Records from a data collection
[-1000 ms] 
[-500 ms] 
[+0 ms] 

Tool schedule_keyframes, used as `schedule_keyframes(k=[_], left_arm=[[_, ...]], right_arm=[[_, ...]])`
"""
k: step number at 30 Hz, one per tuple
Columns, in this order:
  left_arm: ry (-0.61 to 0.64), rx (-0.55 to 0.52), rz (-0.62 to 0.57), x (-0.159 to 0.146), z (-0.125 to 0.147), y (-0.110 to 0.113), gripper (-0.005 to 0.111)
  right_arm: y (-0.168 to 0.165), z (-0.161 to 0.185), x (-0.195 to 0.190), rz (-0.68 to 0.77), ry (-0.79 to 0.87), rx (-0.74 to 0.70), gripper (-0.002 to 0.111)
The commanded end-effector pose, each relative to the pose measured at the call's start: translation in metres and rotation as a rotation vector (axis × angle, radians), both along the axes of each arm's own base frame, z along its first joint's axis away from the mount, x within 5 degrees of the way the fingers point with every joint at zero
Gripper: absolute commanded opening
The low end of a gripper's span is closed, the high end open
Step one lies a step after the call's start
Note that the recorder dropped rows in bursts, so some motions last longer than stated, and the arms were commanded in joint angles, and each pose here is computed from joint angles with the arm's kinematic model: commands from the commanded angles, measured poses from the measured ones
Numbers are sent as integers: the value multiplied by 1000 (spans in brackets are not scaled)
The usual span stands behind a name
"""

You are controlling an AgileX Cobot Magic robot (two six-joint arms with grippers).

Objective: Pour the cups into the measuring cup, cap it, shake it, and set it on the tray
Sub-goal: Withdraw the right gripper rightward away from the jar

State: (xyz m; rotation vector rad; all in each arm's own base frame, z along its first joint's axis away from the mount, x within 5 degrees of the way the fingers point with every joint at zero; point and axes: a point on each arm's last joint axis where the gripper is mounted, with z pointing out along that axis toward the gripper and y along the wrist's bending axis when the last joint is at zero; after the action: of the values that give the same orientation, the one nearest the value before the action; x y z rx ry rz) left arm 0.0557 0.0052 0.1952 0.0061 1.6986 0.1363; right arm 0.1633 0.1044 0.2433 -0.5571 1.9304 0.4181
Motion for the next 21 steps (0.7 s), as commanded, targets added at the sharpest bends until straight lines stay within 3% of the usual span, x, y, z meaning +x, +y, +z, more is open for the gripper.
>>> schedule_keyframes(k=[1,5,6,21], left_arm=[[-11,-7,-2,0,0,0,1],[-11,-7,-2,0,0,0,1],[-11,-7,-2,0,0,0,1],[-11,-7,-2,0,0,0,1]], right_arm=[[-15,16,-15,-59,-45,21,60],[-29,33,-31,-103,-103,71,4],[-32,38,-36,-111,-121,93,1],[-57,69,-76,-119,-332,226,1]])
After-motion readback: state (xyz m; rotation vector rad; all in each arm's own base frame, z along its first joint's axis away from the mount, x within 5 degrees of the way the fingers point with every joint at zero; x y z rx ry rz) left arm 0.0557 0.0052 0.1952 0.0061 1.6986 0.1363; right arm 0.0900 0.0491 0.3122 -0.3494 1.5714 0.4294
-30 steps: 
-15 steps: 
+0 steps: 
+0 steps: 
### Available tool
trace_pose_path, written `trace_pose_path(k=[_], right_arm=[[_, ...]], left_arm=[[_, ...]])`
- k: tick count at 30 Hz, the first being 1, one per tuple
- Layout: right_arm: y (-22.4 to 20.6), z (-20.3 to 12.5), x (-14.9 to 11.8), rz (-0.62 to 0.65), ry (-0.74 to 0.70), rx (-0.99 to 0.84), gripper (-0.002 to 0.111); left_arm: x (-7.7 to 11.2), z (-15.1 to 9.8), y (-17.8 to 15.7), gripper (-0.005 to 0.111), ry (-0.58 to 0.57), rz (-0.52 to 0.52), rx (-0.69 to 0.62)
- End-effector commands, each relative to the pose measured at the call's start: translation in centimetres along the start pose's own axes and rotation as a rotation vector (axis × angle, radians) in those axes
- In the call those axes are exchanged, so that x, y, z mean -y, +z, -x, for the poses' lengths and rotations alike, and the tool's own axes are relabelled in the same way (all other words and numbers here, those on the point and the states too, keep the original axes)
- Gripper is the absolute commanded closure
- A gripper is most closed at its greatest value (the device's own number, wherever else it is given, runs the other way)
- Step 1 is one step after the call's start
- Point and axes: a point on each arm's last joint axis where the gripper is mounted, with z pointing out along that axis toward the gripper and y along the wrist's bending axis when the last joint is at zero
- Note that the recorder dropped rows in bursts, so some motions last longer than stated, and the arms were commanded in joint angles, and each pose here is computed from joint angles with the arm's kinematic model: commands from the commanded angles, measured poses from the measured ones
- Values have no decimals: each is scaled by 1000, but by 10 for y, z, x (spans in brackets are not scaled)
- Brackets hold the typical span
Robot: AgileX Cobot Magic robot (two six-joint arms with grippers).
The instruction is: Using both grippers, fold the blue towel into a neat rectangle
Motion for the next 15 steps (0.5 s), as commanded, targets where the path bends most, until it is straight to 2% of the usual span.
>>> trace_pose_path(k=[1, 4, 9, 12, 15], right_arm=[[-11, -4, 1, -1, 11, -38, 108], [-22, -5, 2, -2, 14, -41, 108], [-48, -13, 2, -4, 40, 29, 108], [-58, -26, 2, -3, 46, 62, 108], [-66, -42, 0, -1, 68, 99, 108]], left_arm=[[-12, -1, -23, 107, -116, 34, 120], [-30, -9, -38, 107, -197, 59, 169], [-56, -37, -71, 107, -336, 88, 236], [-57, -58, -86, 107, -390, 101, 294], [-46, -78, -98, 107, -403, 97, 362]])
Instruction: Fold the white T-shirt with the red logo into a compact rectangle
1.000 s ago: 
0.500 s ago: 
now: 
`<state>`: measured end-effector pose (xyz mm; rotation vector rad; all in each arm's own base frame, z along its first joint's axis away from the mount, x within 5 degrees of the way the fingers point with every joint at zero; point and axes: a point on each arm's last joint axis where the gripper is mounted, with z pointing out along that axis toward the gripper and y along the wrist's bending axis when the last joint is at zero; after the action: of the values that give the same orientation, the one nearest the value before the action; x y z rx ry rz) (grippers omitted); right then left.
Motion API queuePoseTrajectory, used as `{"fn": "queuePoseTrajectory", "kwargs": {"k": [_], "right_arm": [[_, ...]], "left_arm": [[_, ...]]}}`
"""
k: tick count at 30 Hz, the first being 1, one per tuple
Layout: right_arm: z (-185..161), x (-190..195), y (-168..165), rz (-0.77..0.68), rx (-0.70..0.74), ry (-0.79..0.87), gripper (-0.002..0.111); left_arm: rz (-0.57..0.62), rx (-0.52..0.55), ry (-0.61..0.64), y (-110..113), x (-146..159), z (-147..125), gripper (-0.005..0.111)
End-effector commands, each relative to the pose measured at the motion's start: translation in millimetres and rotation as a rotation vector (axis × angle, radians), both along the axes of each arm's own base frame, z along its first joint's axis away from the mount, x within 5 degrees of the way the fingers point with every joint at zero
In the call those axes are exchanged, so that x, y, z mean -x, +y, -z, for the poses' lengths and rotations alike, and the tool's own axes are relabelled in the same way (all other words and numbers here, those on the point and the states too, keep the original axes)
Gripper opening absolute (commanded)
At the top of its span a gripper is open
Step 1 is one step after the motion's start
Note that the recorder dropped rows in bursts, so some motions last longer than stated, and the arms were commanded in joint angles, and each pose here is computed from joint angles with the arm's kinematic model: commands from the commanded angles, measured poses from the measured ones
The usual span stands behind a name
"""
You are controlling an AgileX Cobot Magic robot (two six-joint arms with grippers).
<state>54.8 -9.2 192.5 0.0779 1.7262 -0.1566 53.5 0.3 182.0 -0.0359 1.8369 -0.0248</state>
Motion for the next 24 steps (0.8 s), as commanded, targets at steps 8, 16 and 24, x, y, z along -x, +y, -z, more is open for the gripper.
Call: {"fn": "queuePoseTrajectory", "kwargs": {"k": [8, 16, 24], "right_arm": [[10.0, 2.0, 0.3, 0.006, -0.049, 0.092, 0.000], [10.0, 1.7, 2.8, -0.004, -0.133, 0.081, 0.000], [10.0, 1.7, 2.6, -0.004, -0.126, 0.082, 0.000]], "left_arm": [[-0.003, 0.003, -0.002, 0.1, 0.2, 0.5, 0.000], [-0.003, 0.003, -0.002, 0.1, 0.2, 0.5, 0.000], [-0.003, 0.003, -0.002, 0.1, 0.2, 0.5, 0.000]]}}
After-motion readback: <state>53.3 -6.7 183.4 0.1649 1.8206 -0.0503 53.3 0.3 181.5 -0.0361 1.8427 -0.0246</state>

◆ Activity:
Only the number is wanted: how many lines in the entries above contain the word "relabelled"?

◆ Task result:
2